As experiências constrangedoras pelas quais passou Deolindo Tavares implicaram na necessidade de o jovem ter de deixar sua cidade e voltar para o Rio de Janeiro, que coincidiu com o trágico evento de sua morte. O desaparecimento de Deolindo Tavares dos pontos de encontro com os amigos desencadeou consternação em muitos que o conheceram, o que deu margem a especulações de toda ordem sobre as reais causas de seu triste fim; e uma imediata tomada de consciência do ocorrido agitou os ambientes por onde o jovem circulava.
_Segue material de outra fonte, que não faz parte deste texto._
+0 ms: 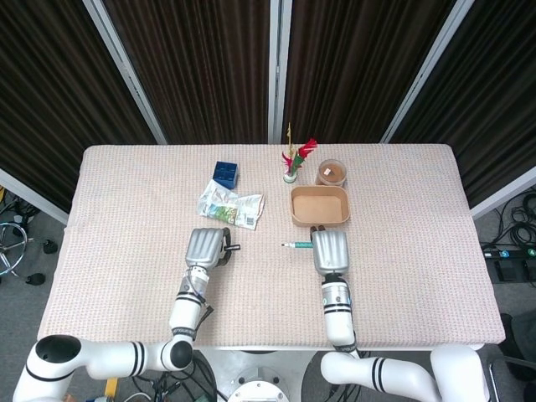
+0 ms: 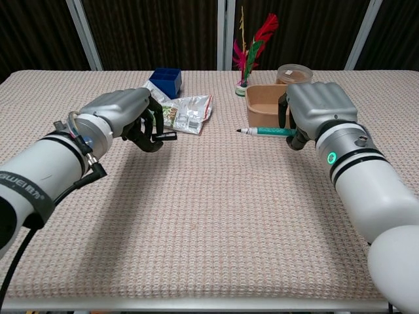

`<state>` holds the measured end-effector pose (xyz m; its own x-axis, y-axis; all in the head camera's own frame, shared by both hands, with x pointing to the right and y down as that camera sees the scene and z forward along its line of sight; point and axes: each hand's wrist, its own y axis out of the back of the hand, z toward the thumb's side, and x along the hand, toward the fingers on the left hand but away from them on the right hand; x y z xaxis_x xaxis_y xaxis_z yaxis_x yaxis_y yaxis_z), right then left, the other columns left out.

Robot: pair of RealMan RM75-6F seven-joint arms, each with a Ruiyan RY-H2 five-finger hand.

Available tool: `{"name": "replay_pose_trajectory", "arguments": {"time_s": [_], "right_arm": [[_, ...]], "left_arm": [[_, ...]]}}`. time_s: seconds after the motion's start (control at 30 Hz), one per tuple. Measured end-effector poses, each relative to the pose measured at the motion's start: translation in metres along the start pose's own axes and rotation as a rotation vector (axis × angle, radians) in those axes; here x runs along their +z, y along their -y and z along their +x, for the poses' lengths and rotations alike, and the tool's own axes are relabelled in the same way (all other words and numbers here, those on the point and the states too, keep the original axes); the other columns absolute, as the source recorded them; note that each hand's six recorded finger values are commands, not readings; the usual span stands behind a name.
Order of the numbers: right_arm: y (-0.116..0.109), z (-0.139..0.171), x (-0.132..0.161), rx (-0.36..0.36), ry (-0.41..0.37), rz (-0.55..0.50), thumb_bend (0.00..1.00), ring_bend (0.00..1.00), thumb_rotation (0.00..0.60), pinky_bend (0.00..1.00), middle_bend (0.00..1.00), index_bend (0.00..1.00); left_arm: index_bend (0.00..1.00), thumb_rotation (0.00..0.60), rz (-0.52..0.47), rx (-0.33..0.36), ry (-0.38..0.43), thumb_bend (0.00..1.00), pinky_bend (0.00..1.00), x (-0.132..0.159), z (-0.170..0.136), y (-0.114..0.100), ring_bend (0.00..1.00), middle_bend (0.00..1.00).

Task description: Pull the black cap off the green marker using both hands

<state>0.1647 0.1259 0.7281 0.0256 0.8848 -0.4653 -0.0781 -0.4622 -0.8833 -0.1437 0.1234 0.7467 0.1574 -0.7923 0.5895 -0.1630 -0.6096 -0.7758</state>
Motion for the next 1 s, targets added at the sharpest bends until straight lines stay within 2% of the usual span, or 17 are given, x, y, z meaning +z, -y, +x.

Foram inúmeras as conjecturas acerca da sua partida, alguns apontam que o jovem vivia “decepcionado e triste com a Faculdade, onde o seu temperamento de poeta estava em perpétuo choque com o ambiente”. Edilberto Coutinho defende uma posição oposta: entende que a causa foi a discriminação, as vaias e os xingamentos que ele recebia ao passar. Algum tempo depois, o amigo Mauro Mota escreve que a verdadeira “causa mortis” de Deolindo Tavares, acima de tudo, “foi a incompreensão do Recife”.

Recorda que ele era ainda muito jovem e já escrevia poemas significativos, por isso as atenções dos amigos voltaram-se para ele, mas também a dos “inimigos gratuitos”, que passaram a “injuriá-lo”. Ele “emigrou abatido e desencantado. Morreu no seu terceiro dia de Rio de Janeiro” diz Mauro, que também pergunta: “estes motivos de ordem moral não contribuíram para o seu desaparecimento tão brusco aos 20 anos?”.

Em confirmação a essa posição, Gilberto Freyre avalia que o período na Faculdade deve ter sido de tortura para Deolindo Tavares, por ser ele destinado à poesia e não ao Direito, e lastima que os colegas não se tenham dado conta da perda de oportunidade. A convivência poderia ter sido a chance de um momento de “festa”, por se tratar de um autêntico poeta; mas “para alguns” a celebração se transformou em “Sábado de Aleluia”, e o nosso jovem poeta apontado como se fosse o “Judas da Escola”.

Freyre recorda que Deolindo era todo “pudor do barulho” “e até do silêncio”, “para ouvi-lo, nós é que precisamos de ir ao encontro dele”. Aqueles que gracejavam “do seu ‘lirismo’ teriam acrescentado novas zonas de fraternidade a seu sentido estreito de vida”, caso tivessem se dado a chance de descobri-lo. Ainda acrescenta: “eram intensas as perseguições e zombarias pelos corredores para que o jovem abandonasse o lirismo e se tornasse realista, espartano, já que isso de idealismos e romantismos não eram coisas de homem, apupavam”.

Entre as inúmeras críticas recebidas por Deolindo Tavares, estavam aquelas direcionadas à sua personalidade retraída e até mesmo ao seu estilo extravagante de se vestir com camisas coloridas, como se usava no Rio de Janeiro, moda que aderiu quando lá esteve pela primeira vez – o que acabou por causar escândalo entre os colegas, como também o hábito de roupas pretas em situações cotidianas. É provável que essa tenha sido uma maneira de chamar a atenção, de se interpor ao “bom-mocismo” reinante no meio em que transitava, ou, talvez, somente o desejo de viver um dandysmo, à tropical.

Em realidade, “Deolindo Tavares irritava-se com a província”, “debatia-se como um pássaro” naquele ambiente, “onde tudo o reduzia à mais comezinha e medíocre existência”, como comenta outro amigo, José Borba, em “Lembrança de um Amigo morto”. Constrangia-o aquela atmosfera de humilhação e desvalorização em que vivia na cidade do Recife.